Reworking the Database, Library, and Syncing

Table of Contents

After switching to diesel, learning new async tricks, and embracing bare functions, the database and sync code of Recordbox is now better than ever.

In the current release cycle for v0.11.0, one of the two primary focuses has been on cleaning up and reorganizing the database. Not only to make it more readable and maintainable, but also to attempt to fix issues that can cause various albums and tracks to be categorized incorrectly.

Since Recordbox has been public, various issues with the library have been reported and have either been fixed or solutions are still ongoing. (and hopefully addressed by these changes) Of the ones that have been fixed, several of them were due to various bugs in SQL statements and weird organization problems that led me to want to throw out all my janky SQL and replace it with the diesel ORM.

The Database #

What ended up being the main advantage of diesel over handwritten SQL, is that diesel all but requires a proper database schema in order to be usable. I discovered this quickly during the first, earlier attempt to port over to it when I was trying to reproduce my query to retrieve the albums from the database.

The Old #

Now, for context, the original database schema for Recordbox, which has been used in some form until its upcoming replacement, only really stored tracks. Basically, what the parser did was read the metadata out of a track and store it directly in the database as-is. So there was not an albums table. The only other tables were for artists (and later genres) and covers, because there could be more than one artist/genre on a track, and covers because their modified times needed to be tracked separately from tracks to know when to update them.

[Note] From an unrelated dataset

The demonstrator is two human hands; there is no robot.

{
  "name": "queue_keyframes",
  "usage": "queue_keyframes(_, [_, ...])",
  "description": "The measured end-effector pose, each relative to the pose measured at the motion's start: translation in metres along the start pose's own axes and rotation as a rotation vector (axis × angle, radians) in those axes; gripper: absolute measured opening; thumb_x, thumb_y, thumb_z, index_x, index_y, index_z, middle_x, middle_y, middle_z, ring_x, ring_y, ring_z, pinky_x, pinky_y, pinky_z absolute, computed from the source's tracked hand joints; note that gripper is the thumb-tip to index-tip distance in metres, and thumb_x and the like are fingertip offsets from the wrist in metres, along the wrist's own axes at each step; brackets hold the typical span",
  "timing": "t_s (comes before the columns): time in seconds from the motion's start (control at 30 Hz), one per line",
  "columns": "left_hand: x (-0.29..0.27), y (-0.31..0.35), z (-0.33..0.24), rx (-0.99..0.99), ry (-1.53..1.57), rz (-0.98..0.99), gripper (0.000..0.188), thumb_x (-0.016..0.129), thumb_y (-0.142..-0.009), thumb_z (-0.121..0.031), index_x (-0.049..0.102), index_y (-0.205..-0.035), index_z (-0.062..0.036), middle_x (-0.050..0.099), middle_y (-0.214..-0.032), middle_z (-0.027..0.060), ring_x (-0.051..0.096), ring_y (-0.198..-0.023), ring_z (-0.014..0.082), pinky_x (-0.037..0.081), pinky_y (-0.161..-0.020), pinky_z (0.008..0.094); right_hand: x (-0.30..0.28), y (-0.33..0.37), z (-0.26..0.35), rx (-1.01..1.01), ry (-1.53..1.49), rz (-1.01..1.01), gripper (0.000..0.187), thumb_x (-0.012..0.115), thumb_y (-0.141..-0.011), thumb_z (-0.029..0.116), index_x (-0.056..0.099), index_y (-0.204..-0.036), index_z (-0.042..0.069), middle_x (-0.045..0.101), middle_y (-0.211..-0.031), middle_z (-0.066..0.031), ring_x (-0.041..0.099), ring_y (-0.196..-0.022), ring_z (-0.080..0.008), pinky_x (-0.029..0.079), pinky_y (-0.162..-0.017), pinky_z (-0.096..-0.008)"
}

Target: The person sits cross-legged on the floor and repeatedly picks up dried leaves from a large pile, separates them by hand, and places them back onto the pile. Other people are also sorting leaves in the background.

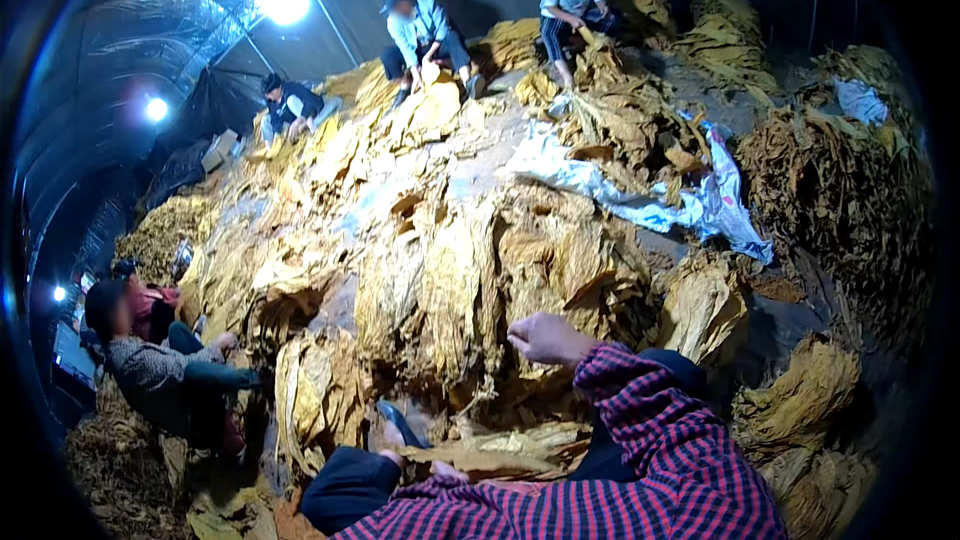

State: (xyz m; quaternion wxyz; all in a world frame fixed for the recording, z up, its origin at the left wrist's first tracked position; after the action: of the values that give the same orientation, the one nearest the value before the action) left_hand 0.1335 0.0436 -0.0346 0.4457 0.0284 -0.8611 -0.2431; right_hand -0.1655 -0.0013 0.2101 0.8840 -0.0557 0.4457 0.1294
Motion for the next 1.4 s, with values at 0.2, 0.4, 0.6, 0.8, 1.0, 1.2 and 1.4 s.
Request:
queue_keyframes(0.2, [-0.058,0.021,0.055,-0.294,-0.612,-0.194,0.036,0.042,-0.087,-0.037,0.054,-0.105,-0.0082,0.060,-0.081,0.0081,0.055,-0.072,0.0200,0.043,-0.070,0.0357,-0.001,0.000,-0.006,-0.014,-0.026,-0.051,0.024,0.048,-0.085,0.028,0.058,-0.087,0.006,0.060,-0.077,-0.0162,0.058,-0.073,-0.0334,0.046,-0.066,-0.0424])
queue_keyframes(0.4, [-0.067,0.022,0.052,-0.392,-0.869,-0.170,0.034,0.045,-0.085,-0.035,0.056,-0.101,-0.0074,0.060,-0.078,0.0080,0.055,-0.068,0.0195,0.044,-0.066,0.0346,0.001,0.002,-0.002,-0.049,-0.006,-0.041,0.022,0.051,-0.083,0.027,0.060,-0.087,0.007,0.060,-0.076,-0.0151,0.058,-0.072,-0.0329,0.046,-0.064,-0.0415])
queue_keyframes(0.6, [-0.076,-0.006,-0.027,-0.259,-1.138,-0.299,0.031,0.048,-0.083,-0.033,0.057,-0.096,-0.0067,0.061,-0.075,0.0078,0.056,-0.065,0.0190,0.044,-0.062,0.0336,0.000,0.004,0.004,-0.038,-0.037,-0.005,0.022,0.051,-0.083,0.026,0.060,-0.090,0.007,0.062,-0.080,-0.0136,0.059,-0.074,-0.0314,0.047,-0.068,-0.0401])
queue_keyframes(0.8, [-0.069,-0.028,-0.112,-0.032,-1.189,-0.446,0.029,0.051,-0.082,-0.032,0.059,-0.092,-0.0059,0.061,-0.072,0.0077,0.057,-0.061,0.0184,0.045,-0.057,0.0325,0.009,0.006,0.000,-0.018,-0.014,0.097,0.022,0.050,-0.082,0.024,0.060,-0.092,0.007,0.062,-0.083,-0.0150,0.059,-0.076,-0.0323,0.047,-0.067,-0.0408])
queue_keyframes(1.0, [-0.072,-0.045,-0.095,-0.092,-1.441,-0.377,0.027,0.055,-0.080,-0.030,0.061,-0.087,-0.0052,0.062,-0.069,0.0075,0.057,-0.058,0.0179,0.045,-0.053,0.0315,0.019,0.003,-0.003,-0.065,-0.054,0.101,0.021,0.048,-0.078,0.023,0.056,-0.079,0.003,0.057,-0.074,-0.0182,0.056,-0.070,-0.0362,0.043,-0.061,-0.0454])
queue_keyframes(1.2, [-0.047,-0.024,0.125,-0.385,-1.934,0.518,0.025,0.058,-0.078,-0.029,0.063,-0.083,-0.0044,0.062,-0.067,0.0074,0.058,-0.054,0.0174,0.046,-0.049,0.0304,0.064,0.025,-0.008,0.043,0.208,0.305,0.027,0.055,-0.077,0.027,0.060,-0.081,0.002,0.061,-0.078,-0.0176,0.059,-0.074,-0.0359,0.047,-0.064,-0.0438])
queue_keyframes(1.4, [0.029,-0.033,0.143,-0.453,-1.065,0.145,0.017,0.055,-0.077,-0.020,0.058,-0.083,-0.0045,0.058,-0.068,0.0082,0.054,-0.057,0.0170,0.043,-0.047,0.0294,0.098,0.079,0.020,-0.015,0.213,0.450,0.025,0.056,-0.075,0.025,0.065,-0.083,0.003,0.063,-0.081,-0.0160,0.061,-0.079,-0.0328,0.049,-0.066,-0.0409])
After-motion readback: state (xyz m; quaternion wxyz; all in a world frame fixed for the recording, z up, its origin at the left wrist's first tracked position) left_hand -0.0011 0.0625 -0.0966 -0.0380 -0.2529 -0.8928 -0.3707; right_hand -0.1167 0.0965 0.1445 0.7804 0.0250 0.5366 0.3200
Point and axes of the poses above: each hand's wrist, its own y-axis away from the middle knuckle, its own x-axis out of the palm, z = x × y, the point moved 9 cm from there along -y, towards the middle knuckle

This meant that the query to retrieve albums was a monstrosity of unmitigated proportions:

SELECT
  DISTINCT t.album AS title,
  t.albumartist,
  (SELECT sort FROM artists a WHERE a.name = t.albumartist LIMIT 1) AS albumartist_sort,
  SUM(t.length) AS length,
  t.date,
  (SELECT DISTINCT path FROM covers c WHERE same_dir(c.path, t.path) LIMIT 1) AS cover,
  COUNT(t.path) as num_tracks,
  (SELECT json_group_array(name)
    FROM (SELECT DISTINCT a.name
        FROM artists a JOIN tracks ON a.path = tracks.path
        WHERE t.album = tracks.album AND t.albumartist = tracks.albumartist)) AS artists,
    (SELECT json_group_array(name)
     FROM (SELECT DISTINCT g.name FROM genres g WHERE g.path = t.path)) AS genres
FROM
  tracks t
{} -- WHERE clause must be filled by format! macro
GROUP BY
  t.album,
  t.albumartist,
  t.date;

I don’t think I have to explain why this is nuts, do I?

Anyway, yeah this was a mess.

Now, reconstructing this query with diesel would have been ridiculous, as I quickly discovered. So I did the only thing I could do—write an actual schema that included albums in it.

Making it Better (By Force) #

With a proper database schema, it meant that the queries to retrieve things from the database could be significantly improved, and since I was using diesel, they were now generated for me. And in general, the data was organized in a more representative way in regard to the actual structure of the content. As a result, I have noticed the size of the database is actually smaller than it used to be, and I’m pretty sure load times are improved.

Bugfixing should be much easier now too, because the overall complexity of interacting with the database is now much smaller.

Another advantage of diesel, is that the database model is embedded into the code and queries are built on top of structs. This has helped ensure that the correct types are retrieved. More generally, the fact that the queries are abstracted over by strongly-typed rust code, has meant that a certain class of bugs that used to occur—where some data would come out malformed due to special characters in the strings that I didn’t handle correctly in a format string somewhere–were eliminated entirely.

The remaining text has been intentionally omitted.